Task description
Exact reproduction required: print each line of the material below.
===============
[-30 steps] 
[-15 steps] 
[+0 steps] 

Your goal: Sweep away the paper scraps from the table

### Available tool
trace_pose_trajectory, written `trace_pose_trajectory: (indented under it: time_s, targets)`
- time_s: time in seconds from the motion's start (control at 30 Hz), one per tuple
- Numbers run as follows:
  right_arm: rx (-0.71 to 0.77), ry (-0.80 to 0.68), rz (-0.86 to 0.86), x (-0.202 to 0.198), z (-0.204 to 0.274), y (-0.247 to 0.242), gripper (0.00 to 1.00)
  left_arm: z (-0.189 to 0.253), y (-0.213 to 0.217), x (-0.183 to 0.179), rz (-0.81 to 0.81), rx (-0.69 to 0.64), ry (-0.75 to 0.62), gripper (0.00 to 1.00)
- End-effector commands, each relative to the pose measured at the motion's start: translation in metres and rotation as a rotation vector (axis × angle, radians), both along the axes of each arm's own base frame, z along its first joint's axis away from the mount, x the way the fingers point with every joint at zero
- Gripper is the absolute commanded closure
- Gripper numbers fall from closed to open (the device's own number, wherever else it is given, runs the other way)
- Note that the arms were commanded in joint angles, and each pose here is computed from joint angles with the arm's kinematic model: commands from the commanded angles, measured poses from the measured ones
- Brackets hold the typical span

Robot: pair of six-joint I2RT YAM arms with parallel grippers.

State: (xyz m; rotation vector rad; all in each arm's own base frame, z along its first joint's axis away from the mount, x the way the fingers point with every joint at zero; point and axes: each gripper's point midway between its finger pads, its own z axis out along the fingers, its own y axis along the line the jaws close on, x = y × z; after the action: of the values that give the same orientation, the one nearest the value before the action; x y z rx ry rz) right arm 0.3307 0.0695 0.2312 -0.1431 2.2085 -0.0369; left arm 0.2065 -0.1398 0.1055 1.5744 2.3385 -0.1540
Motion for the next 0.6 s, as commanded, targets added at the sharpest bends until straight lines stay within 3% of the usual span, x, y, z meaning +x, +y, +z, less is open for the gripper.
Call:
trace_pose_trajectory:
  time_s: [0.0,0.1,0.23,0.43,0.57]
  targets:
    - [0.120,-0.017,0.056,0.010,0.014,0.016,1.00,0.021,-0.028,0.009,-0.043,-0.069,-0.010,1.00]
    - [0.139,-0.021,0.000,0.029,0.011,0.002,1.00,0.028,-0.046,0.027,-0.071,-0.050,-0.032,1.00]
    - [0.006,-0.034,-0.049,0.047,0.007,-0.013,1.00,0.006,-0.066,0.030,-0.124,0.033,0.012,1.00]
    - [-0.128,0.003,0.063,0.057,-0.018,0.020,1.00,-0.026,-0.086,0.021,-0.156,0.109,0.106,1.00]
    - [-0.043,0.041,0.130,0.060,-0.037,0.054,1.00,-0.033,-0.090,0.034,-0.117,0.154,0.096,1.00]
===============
Written solution
[-30 steps] 
[-15 steps] 
[+0 steps] 

Your goal: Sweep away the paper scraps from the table

### Available tool
trace_pose_trajectory, written `trace_pose_trajectory: (indented under it: time_s, targets)`
- time_s: time in seconds from the motion's start (control at 30 Hz), one per tuple
- Numbers run as follows:
  right_arm: rx (-0.71 to 0.77), ry (-0.80 to 0.68), rz (-0.86 to 0.86), x (-0.202 to 0.198), z (-0.204 to 0.274), y (-0.247 to 0.242), gripper (0.00 to 1.00)
  left_arm: z (-0.189 to 0.253), y (-0.213 to 0.217), x (-0.183 to 0.179), rz (-0.81 to 0.81), rx (-0.69 to 0.64), ry (-0.75 to 0.62), gripper (0.00 to 1.00)
- End-effector commands, each relative to the pose measured at the motion's start: translation in metres and rotation as a rotation vector (axis × angle, radians), both along the axes of each arm's own base frame, z along its first joint's axis away from the mount, x the way the fingers point with every joint at zero
- Gripper is the absolute commanded closure
- Gripper numbers fall from closed to open (the device's own number, wherever else it is given, runs the other way)
- Note that the arms were commanded in joint angles, and each pose here is computed from joint angles with the arm's kinematic model: commands from the commanded angles, measured poses from the measured ones
- Brackets hold the typical span

Robot: pair of six-joint I2RT YAM arms with parallel grippers.

State: (xyz m; rotation vector rad; all in each arm's own base frame, z along its first joint's axis away from the mount, x the way the fingers point with every joint at zero; point and axes: each gripper's point midway between its finger pads, its own z axis out along the fingers, its own y axis along the line the jaws close on, x = y × z; after the action: of the values that give the same orientation, the one nearest the value before the action; x y z rx ry rz) right arm 0.3307 0.0695 0.2312 -0.1431 2.2085 -0.0369; left arm 0.2065 -0.1398 0.1055 1.5744 2.3385 -0.1540
Motion for the next 0.6 s, as commanded, targets added at the sharpest bends until straight lines stay within 3% of the usual span, x, y, z meaning +x, +y, +z, less is open for the gripper.
Call:
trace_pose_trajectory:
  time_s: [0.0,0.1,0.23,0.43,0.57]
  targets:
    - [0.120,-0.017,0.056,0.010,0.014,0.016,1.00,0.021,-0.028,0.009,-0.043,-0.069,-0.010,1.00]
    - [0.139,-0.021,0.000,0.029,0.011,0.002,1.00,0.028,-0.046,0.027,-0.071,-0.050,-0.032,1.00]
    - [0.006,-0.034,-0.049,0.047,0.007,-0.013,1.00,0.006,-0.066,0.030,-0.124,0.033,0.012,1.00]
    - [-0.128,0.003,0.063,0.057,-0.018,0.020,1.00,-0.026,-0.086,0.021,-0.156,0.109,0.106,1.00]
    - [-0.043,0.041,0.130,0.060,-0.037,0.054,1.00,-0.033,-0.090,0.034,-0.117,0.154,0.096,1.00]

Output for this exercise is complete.